## What is expected
Pull every line with the word "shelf" out of the entries below.

## Available records
*****
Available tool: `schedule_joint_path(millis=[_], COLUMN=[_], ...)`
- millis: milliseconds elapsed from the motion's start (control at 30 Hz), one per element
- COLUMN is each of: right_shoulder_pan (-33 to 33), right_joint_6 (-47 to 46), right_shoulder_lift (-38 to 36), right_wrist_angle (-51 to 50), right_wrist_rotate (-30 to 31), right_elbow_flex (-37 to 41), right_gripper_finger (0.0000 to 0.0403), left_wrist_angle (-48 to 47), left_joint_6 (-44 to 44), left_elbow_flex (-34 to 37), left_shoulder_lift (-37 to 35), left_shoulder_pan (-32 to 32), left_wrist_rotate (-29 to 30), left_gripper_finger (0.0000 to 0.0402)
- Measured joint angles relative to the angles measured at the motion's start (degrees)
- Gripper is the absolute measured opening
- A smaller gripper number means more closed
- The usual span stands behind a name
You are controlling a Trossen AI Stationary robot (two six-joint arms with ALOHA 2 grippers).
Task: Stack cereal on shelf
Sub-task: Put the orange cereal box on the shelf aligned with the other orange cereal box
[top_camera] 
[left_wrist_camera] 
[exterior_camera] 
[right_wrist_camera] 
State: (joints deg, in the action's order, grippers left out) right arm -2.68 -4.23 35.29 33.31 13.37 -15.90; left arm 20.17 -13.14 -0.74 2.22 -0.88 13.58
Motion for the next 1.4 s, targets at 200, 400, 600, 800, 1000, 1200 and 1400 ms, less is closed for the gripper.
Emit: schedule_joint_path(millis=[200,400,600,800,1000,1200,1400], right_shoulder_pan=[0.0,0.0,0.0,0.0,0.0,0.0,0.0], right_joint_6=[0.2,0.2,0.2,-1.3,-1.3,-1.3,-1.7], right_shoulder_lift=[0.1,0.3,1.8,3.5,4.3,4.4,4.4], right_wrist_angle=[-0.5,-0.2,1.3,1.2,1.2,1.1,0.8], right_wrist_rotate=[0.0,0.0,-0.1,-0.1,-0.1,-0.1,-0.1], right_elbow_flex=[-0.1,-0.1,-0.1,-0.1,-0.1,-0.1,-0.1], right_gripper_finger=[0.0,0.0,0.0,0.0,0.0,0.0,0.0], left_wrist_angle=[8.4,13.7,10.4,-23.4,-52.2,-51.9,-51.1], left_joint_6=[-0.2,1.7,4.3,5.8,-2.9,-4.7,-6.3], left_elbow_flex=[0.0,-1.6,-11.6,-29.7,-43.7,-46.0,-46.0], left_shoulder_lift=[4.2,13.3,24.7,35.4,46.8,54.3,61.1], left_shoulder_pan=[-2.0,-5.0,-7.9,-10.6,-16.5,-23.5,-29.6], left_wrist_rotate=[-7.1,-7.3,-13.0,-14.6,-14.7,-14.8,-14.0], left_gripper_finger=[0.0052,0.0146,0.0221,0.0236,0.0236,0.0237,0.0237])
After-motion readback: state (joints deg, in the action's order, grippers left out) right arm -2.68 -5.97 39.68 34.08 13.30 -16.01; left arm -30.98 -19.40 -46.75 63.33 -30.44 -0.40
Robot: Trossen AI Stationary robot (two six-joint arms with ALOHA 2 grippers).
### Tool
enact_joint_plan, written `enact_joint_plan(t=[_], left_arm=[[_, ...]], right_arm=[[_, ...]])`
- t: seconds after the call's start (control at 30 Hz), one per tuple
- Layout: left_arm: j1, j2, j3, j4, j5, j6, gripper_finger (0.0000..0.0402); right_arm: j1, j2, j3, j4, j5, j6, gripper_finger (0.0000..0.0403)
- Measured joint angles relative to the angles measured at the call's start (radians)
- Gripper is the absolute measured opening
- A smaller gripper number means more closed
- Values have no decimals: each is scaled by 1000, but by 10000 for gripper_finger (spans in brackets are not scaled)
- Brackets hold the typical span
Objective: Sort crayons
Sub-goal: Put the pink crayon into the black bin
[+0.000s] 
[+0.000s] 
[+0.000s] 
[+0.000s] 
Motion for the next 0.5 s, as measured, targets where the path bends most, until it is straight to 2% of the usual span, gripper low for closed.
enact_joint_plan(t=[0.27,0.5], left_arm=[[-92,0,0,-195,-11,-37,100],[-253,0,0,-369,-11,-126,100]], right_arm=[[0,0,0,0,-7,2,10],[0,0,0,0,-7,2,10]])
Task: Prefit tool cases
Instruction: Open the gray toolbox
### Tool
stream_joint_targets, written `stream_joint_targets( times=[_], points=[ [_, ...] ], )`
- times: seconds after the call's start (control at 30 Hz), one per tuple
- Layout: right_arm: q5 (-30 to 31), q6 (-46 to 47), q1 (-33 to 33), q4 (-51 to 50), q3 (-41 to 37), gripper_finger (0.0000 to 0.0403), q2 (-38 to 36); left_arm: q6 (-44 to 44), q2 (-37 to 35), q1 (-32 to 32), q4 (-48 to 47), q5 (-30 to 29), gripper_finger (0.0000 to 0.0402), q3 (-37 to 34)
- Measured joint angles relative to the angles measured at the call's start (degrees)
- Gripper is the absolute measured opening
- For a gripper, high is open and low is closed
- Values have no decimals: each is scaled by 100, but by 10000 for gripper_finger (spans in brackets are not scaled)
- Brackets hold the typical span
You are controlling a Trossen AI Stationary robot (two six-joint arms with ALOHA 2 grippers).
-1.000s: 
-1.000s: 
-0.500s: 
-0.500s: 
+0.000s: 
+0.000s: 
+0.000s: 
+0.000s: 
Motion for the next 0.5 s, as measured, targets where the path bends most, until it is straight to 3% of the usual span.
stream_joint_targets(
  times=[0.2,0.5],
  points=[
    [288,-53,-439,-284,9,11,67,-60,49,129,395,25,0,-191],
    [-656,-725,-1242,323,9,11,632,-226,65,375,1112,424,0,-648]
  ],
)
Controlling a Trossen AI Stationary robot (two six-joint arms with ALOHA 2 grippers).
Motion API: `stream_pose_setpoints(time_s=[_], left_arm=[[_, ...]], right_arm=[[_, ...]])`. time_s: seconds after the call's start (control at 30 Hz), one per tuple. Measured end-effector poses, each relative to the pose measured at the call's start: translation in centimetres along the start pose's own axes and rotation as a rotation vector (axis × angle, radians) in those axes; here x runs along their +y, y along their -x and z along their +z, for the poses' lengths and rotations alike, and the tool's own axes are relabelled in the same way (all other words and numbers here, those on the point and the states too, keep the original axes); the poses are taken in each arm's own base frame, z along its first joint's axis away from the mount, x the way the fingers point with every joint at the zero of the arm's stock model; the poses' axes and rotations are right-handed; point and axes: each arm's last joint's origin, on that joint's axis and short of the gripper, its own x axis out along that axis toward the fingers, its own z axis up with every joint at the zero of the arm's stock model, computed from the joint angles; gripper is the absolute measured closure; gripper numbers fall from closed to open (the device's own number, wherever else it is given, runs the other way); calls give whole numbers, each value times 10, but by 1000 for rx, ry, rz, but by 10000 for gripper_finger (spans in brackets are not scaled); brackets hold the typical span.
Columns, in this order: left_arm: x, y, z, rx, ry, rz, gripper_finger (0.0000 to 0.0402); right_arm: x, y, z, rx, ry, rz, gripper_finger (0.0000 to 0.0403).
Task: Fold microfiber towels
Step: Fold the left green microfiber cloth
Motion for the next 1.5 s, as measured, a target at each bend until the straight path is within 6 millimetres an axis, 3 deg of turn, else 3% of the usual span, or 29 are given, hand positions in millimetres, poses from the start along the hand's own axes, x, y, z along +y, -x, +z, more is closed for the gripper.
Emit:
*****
## Task result
Task: Stack cereal on shelf
Sub-task: Put the orange cereal box on the shelf aligned with the other orange cereal box

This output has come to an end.